Even with the aid of the electrical rotary-sanding tool he used, it took three days of intensive work for the job of scraping years'-worth of old stain off the deck floor to enable my husband to re-finish it with the water-proof stain he preferentially uses. Normal home maintenance is a never-ending concern. Spring clean-up takes time and patience.


So because he's been busy with so many things, it took until yesterday for my husband to get around to changing the ice tires to all-weather tires on his pick-up truck. We had the usual verbal tussle, with me wanting him to take the truck in to a shop to get it done, rather than go through the physical labour of doing it himself. But he always dismisses my concerns. And tells me it takes no time at all.

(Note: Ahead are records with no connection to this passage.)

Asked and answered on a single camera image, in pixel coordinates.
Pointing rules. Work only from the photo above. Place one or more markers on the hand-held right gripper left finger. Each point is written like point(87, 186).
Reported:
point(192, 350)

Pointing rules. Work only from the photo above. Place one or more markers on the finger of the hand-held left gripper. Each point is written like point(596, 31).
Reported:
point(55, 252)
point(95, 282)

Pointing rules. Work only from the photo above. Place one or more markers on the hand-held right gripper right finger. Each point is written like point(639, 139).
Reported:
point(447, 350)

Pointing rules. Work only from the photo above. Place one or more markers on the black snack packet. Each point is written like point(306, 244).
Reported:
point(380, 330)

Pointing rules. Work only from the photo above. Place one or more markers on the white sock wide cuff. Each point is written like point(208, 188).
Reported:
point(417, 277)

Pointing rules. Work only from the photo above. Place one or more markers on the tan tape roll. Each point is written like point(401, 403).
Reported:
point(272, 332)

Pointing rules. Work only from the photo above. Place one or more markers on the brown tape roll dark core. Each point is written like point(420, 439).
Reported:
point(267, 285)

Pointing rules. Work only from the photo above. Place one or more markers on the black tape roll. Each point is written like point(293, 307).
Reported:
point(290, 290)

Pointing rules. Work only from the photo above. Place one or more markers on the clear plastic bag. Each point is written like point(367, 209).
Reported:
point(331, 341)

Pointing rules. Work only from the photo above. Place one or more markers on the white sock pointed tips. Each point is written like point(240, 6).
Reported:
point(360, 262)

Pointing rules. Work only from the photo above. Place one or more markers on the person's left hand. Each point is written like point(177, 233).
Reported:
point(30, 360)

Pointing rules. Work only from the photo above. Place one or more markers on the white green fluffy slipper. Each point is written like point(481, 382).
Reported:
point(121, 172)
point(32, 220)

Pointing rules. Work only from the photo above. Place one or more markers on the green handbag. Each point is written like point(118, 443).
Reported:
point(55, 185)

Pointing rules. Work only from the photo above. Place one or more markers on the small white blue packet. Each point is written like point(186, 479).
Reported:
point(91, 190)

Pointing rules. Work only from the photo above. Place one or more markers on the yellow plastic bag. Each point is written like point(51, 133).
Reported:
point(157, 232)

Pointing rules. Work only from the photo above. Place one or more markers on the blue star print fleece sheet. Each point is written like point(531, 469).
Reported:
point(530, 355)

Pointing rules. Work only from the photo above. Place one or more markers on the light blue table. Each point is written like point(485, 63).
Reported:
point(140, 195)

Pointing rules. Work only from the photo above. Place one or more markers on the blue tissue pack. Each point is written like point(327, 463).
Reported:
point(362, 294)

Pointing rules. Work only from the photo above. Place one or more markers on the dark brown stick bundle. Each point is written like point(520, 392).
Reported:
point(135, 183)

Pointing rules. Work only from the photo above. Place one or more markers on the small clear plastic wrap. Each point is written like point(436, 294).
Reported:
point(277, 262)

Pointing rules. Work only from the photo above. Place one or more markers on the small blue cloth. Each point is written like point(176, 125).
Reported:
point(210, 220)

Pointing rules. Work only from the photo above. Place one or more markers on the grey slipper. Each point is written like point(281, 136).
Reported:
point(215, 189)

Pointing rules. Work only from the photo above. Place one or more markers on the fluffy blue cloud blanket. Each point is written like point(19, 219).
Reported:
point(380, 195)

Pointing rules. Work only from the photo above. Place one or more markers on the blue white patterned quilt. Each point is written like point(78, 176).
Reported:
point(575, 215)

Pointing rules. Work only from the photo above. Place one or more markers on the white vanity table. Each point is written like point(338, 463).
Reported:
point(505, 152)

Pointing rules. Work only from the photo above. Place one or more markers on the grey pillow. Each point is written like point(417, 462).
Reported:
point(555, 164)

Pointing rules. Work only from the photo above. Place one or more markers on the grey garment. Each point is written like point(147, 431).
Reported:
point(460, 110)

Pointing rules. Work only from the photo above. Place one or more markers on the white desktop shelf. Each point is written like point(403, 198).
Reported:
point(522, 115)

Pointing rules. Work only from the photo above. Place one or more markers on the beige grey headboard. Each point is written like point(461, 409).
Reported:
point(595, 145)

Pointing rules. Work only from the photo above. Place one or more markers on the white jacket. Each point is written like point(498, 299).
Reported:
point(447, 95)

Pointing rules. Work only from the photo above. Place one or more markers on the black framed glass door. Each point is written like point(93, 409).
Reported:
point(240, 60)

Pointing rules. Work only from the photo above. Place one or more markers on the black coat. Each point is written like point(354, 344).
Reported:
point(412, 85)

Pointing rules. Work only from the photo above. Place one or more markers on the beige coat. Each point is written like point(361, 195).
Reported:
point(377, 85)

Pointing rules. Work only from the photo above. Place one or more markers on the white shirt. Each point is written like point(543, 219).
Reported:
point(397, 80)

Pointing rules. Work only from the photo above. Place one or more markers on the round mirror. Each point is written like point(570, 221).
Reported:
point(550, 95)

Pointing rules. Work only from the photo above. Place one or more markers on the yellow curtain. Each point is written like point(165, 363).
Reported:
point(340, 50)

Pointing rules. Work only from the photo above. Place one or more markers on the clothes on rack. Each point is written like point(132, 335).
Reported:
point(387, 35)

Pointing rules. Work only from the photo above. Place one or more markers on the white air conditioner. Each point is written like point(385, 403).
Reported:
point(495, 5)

But it did take a great deal of time and effort to retrieve the alternate tires from their winter storage, to trundle them out, ensure they were properly filled with air (they hadn't, as it happens, lost any over-winter), and then take off the ice tires, store them, and replace them on the truck with the regular tires. It's not a huge truck but the tires certainly are, and they're heavy, mounted on alternate wheels, and they have to be adjusted just-so to fit all the holes they're meant to be mounted on. So it is a laborious, time-consuming job that could be done much quicker by a professional. It isn't the cost, it's just that it's a job my husband feels he can do, and he does.


He has taken down all the feeding stations, finally. The bird feeders and the larger feeder that local wildlife have flocked to throughout the winter months. The clean-up after placing out huge amounts of seed and nuts is prodigious. I've been plucking volunteer seedlings out of the garden, leaving only some of the sunflowers that have sprouted. But I'm happy I can reclaim some of the garden beds at the front of the house now.


In the house he's been hanging the sheers for me, after I've taken them down and washed them. Some of those sheers are over 45 years old, bought for previous homes; in fact some of the panels were bought to fit windows of a house we had bought in Toronto, in the late 1960s, and they're in great shape. The glory of the stained glass windows my husband created years ago for this house will of necessity have to be covered by the sheers during the hot summer months, since the heat of sun is magnified through the coloured glass, and the sheers cut that off completely.


Most of the interior spring cleaning has now been completed. And my husband has been busy finishing off the exterior tidying and cleaning up. There's the garage still to be done and he plans to erect the new canopy for the deck shortly, and all of our huge, heavy garden pots need to be taken out of storage, positioned and prepared for planting. Never a dull moment.